It would be remiss for any political historian writing about the US during the nineteenth century to ignore the Willard’s City Hotel, situated on the corner of 14th Street and Pennsylvania Avenue. The first Japanese envoys stayed there in 1860. In February 1861, delegates from twenty-one of the thirty-four states met at the Willard in a last-ditch attempt to avert the Civil War. The Willard brothers, cognizant of the tension between the delegates, arranged for southerners to stay on one floor and use the 14th Street entrance, while the northerners entered on the Pennsylvania Avenue-side of the building. It was at the Willard that Julia Ward Howe wrote “The Battle Hymn of the Republic.” And before his inauguration, Abraham Lincoln stayed in a suite on the second floor looking out toward the White House on the west.
The grandest hotel in Washington D.C., it boasted 150 rooms. Guests had access to the unheard of luxury bathing rooms—one for ladies and another for gentlemen. Each was equipped with moveable tubs that were supplied with hot water from the laundry’s steam heating apparatus. A brisk seven-minute walk from the White House and a little under half-an-hour from Capitol Hill, it was a convenient place to stay for businessmen, governors, and ambassadors who had dealings with the government.
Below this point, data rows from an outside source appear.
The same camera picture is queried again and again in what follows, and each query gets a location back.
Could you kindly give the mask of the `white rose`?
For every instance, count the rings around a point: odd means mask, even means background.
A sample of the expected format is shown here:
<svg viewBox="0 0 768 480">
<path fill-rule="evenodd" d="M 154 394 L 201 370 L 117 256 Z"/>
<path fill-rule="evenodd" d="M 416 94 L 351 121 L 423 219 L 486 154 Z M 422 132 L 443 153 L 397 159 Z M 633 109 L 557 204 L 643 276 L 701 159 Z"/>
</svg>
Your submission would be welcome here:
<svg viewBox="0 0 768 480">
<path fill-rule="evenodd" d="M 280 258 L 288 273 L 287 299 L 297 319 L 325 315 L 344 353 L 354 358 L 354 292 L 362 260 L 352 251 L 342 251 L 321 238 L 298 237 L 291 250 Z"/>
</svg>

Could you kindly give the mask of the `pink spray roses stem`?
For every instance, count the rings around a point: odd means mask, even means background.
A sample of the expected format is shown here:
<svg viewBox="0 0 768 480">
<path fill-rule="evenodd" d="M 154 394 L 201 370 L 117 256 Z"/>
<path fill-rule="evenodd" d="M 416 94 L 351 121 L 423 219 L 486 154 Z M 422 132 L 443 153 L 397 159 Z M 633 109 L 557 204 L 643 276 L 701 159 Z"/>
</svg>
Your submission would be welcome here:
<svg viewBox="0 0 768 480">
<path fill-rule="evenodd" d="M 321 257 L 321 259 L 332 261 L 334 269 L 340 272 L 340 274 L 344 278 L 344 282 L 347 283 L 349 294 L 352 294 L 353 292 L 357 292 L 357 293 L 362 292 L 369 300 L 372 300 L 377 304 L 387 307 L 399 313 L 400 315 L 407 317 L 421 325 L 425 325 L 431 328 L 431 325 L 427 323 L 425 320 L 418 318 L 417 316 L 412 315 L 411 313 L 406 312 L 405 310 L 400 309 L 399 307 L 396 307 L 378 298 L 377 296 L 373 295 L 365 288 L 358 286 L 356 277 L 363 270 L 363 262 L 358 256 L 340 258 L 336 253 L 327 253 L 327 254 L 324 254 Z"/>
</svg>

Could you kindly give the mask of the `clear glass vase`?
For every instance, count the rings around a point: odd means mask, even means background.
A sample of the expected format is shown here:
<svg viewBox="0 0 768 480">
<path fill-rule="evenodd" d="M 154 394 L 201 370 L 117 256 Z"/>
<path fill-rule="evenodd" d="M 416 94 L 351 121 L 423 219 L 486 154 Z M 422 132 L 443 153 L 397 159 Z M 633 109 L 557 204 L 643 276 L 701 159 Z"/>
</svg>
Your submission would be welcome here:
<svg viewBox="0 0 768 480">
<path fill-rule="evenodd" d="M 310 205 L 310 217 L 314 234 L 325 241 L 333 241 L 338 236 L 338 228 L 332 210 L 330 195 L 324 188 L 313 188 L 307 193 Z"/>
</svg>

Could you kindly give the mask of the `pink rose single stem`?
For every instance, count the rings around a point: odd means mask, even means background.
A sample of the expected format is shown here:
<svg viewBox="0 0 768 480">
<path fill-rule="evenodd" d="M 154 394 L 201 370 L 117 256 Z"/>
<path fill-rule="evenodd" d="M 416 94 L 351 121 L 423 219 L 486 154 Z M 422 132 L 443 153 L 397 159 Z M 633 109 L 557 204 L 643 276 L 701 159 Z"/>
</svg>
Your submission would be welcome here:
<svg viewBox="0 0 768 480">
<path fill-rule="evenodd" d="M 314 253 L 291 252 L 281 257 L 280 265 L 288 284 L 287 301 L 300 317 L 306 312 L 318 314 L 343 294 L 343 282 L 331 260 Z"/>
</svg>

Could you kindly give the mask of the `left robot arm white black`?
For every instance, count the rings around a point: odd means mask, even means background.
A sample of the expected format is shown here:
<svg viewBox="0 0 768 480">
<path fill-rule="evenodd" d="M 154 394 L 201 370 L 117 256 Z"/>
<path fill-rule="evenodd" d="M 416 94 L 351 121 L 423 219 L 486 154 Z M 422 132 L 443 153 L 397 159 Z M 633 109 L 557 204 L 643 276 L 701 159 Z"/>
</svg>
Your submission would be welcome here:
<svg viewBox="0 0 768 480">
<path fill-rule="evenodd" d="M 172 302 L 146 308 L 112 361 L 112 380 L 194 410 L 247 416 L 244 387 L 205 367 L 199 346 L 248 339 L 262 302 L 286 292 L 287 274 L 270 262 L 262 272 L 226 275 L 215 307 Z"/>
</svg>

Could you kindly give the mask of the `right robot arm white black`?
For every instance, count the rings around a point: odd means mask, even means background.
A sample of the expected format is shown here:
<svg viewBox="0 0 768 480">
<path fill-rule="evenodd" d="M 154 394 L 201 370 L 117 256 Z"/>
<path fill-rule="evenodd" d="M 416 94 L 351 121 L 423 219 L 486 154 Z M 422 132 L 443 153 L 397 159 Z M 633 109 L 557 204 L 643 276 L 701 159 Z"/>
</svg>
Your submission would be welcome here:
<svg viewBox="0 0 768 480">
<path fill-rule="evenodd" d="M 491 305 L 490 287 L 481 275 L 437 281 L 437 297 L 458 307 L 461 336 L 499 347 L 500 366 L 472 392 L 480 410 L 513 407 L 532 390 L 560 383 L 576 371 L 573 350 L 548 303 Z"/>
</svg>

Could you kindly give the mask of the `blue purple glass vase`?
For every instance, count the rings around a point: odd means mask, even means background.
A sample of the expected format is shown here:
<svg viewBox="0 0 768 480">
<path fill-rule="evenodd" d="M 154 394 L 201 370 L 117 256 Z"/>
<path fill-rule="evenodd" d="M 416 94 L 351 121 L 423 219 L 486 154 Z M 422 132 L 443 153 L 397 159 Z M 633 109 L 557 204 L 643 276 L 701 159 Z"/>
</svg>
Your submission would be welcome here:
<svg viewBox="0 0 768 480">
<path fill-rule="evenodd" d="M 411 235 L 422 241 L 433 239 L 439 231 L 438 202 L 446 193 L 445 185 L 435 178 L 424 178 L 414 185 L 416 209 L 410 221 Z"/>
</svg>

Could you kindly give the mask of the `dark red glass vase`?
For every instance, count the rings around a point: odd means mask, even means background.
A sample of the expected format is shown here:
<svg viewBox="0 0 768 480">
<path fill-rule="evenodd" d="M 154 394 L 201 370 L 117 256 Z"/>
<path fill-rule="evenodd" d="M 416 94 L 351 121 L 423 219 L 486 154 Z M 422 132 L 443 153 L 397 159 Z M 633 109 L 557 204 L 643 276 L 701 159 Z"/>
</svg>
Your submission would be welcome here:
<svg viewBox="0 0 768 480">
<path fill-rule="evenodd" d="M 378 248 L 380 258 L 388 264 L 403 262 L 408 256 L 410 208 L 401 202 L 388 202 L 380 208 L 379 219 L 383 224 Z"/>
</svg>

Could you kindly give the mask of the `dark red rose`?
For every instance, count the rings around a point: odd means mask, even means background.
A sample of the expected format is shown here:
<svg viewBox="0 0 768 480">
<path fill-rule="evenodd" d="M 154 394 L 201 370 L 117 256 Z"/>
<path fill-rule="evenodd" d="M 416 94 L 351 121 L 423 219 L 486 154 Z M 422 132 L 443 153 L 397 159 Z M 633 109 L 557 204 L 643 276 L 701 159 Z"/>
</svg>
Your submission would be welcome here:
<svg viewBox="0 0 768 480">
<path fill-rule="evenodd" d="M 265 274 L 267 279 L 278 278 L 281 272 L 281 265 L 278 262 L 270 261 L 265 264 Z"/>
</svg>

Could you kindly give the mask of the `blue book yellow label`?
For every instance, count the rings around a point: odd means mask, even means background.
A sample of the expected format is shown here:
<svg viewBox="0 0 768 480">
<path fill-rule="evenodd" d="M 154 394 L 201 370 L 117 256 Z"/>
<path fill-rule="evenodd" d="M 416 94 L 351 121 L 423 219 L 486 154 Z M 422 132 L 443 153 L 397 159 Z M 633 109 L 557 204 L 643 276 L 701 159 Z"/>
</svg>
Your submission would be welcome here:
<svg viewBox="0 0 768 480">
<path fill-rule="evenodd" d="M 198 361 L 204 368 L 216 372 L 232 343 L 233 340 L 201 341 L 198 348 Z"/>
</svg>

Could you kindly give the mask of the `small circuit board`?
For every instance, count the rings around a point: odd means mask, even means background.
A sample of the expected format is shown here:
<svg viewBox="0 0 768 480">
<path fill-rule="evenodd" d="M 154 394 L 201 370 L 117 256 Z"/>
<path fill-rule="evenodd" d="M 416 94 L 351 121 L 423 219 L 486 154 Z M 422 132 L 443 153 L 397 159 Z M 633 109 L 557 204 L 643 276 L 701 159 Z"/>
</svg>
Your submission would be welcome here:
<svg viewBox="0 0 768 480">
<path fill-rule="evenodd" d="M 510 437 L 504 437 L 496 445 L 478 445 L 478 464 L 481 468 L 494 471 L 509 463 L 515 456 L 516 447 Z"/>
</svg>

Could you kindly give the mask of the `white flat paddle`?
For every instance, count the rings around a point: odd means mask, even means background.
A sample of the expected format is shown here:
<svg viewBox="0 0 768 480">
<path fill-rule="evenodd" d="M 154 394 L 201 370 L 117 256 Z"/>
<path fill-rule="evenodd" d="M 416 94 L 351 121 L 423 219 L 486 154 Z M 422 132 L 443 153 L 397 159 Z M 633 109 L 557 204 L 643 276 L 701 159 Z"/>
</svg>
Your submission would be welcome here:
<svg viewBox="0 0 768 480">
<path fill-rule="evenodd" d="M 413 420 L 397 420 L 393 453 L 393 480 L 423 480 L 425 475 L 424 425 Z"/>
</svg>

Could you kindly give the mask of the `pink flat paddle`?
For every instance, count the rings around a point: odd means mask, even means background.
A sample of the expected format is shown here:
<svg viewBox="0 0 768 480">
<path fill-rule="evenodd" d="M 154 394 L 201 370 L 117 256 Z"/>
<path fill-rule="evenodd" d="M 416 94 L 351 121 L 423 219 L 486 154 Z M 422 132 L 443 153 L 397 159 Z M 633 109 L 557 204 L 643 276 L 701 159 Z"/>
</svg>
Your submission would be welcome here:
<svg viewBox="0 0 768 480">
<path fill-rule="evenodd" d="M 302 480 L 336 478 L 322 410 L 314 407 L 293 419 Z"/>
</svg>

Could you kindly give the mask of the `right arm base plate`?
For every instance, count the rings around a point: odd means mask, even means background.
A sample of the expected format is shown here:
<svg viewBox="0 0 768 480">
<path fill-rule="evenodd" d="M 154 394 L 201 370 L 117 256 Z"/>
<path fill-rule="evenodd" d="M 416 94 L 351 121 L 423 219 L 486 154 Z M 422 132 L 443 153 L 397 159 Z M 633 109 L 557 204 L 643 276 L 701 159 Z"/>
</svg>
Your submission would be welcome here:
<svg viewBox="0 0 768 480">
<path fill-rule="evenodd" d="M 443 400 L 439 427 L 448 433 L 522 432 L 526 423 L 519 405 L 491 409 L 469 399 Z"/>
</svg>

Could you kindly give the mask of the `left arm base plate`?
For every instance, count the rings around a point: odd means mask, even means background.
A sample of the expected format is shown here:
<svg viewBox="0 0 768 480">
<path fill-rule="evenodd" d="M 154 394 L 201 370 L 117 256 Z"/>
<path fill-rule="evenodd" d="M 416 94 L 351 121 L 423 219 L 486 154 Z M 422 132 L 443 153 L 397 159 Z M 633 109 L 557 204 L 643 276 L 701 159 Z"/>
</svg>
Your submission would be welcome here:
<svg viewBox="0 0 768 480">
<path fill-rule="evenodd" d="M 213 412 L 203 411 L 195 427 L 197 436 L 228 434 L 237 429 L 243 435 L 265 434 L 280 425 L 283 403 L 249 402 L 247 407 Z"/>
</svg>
During the Civil War, General Ulysses S. Grant stayed at the Willard when in Washington and was friendly with the Willard brothers. After he was elected president in 1869, he would stroll over to their hotel for a smoke, having been banished from the White House by his wife Julia, who couldn’t abide the smell of cigars about the house. As Grant smoked about twenty cigars a day, he spent a good few hours at the Willard. As word spread that Grant frequented the Willard, many “office-seekers, wire-pullers” would bend the president’s ear while he stood in the lobby enjoying a brandy and his daily quota of cigars.
Grant was not the only target, as British journalist William Howard Russell related. “The great employment of four-fifths of the people at Willard’s at present seems to be to hunt senators and congressmen through the lobbies. Every man is heavy with documents – those which he cannot carry in his pockets and hat, occupy his hands, or are thrust under his arms.” It was Grant who is said to have called these pests “lobbyists,” thus popularizing the term. By the start of the twenty-first century, lobbyists swarmed like locusts around legislators. According to journalist and author Thomas Franks, their reputation is “slightly better than the purse-snatcher’s.”
There can be no better example of how powerful corporate lobbyists have become than the way they were able to cripple global financial regulations, setting the conditions for the financial meltdown. Former IMF economist Simon Johnson believes that this should be seen as a “silent coup,” and he accuses a “whole generation of policy makers” of being “mesmerized by Wall Street, always and utterly convinced that whatever the banks said was true.”
The problem is not in the service provided by lobbyists—pleading the case of their clients to legislators—but how these representations have become irresistible when backed by money used to support expensive election campaigns and shower politicians with gifts, meals, and other favors. Johnson argues that it was “this confluence of campaign finance, personal connections and [free market] ideology” that led to “a river of deregulatory policies.”
In Washington in 2009, an estimated $2.5 billion was splashed around by lobbyists. It is the smell of all that delectable cash that bought the undivided attention of those on Capitol Hill. And the slick practices didn’t end there. According to Franks, “gifts and donations to pundits and journalists, the subsidies arranged for useful think tanks, the establishment of fake grassroots groups” compromise and often corrupt the political system.
The US is not alone in being plagued by swarms of lobbyists. In Europe there are around 15,000 lobbyists working the corridors of power in Brussels, with a budget of about €100 million. It is the same story in Canberra, Toronto, Rio de Janeiro, Moscow, Seoul, and just about every major center where businesses look for favors or needs to ward off unwelcome regulations.
As international rule-making increased in importance, a new breed of lobbyists has appeared over the horizon. These international lobbyists often operate offshore: in Nairobi, London, Geneva, Washington, Paris, or in other cities where these agencies are headquartered. This means that their activities are often unobserved and unreported, providing them with unprecedented freedom from scrutiny that domestic lobbyists seldom enjoy.